The head of the Federal Deposit Insurance Corporation said Thursday that bank regulators are considering applying a future set of stricter capital rules to banks with more than $100 billion in assets.
FDIC Chairman Martin Gruenberg said in a speech to The spring chaos in the banking sector shows that companies of such size pose a risk to the financial system and deserve stricter supervision.
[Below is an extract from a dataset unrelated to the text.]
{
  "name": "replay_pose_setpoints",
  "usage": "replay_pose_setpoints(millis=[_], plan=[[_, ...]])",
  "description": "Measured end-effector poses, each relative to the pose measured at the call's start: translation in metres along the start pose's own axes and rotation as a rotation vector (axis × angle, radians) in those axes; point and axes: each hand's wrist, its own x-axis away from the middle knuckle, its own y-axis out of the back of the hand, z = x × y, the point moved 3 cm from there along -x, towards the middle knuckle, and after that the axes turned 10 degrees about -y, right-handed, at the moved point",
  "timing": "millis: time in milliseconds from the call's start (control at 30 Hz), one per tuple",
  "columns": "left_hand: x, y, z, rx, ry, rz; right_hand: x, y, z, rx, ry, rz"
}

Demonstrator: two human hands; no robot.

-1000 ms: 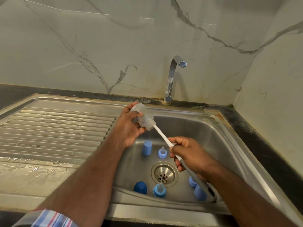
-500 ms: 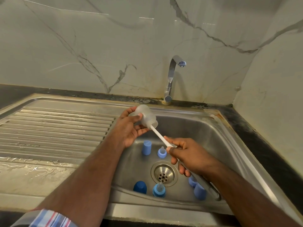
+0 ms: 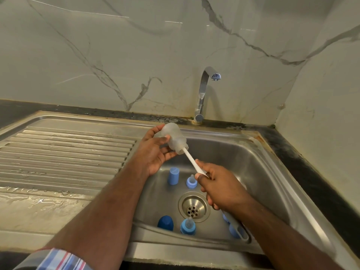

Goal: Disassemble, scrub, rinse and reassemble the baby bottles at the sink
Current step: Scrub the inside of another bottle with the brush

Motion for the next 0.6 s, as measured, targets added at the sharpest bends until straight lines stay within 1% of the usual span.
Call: replay_pose_setpoints(millis=[100,133,200,267,333,367,400,500,533,600], plan=[[-0.001,0.003,-0.003,0.041,0.001,-0.026,0.003,0.0,0.001,-0.261,-0.03,0.137],[-0.002,0.004,-0.004,0.041,-0.001,-0.029,0.003,0.002,0.001,-0.269,-0.04,0.169],[-0.002,0.004,-0.003,0.034,0.004,-0.034,0.002,0.007,-0.001,-0.155,-0.057,0.167],[-0.001,0.002,-0.002,0.027,0.011,-0.028,0.0,0.01,-0.003,-0.018,-0.047,0.097],[0.0,-0.002,-0.001,0.017,0.017,-0.017,-0.001,0.01,-0.002,0.048,-0.014,0.016],[0.0,-0.002,-0.001,0.011,0.014,-0.015,-0.001,0.009,-0.002,0.037,-0.002,-0.001],[0.0,-0.002,-0.001,0.012,0.009,-0.016,0.0,0.006,-0.002,-0.017,0.0,0.016],[-0.001,0.002,-0.004,0.032,-0.001,-0.028,0.006,0.006,0.001,-0.244,-0.043,0.166],[-0.001,0.004,-0.004,0.026,-0.003,-0.032,0.006,0.008,0.0,-0.245,-0.054,0.189],[-0.001,0.004,-0.004,0.014,0.001,-0.037,0.003,0.013,-0.003,-0.13,-0.06,0.162]])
Qthree banks failed during the spring, requiring regulators to step in and backstop deposits.
“If we have any doubts about that the failure of banks in this size category may have consequences on financial stability, which has been addressed by recent experience,” he said in prepared statements. “The lesson to be drawn is that banks in this size category can pose a real risk to financial stability.”
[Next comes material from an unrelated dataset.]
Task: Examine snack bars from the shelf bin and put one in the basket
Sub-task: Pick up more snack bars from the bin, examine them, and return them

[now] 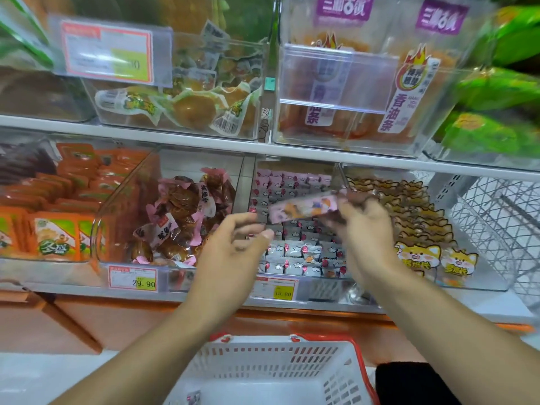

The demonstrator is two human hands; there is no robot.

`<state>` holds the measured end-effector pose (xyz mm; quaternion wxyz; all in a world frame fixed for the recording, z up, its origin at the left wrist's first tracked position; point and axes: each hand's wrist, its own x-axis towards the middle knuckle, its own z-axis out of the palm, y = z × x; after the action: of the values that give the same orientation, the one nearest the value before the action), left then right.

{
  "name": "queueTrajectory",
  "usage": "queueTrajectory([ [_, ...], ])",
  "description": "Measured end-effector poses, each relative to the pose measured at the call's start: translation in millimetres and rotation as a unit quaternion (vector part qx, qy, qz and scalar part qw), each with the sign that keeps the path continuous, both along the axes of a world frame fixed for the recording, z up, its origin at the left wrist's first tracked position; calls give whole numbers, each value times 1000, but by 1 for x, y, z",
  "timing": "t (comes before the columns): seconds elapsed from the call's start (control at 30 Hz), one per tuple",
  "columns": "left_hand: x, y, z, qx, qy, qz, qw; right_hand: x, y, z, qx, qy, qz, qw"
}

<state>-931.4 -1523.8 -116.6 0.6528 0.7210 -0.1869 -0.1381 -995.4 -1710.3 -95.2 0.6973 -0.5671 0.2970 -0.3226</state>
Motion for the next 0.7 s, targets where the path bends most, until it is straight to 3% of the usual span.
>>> queueTrajectory([
  [0.13,6,13,-1,-86,146,42,985,-19,31,-5,103,-33,91,990],
  [0.23,7,22,-7,-82,178,43,980,-24,33,-9,145,-23,115,982],
  [0.57,11,39,-17,-76,133,-10,988,-22,22,-19,194,2,162,968],
  [0.7,13,39,-23,-53,94,11,994,-19,22,-20,199,-6,176,964],
])
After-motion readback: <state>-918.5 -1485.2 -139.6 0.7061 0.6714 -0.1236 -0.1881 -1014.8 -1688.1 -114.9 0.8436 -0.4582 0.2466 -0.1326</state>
she more agencies will propose new capital rules to implement an international agreement on banking regulation in the near future, but will likely not complete the rules before mid-2024.
Qhe so-called Basel III “end of the game” rules are already one focus on severe criticism in the banking industry, arguing with regulators and lawmakers that overly strict requirements could hamper banks and the broader economy.
But Gruenberg argues that it is critical, especially after the spring bank failuresfor regulators to get stricter rules in place.
“A strong regulatory capital framework is the basis of a strong banking system,” he said, adding that the upcoming proposal “offers us the opportunity to make important changes or to a risk-based regulatory framework with the ultimate goal of improving the financial stability and stability of the banking system, making it better able to serve the US economy.”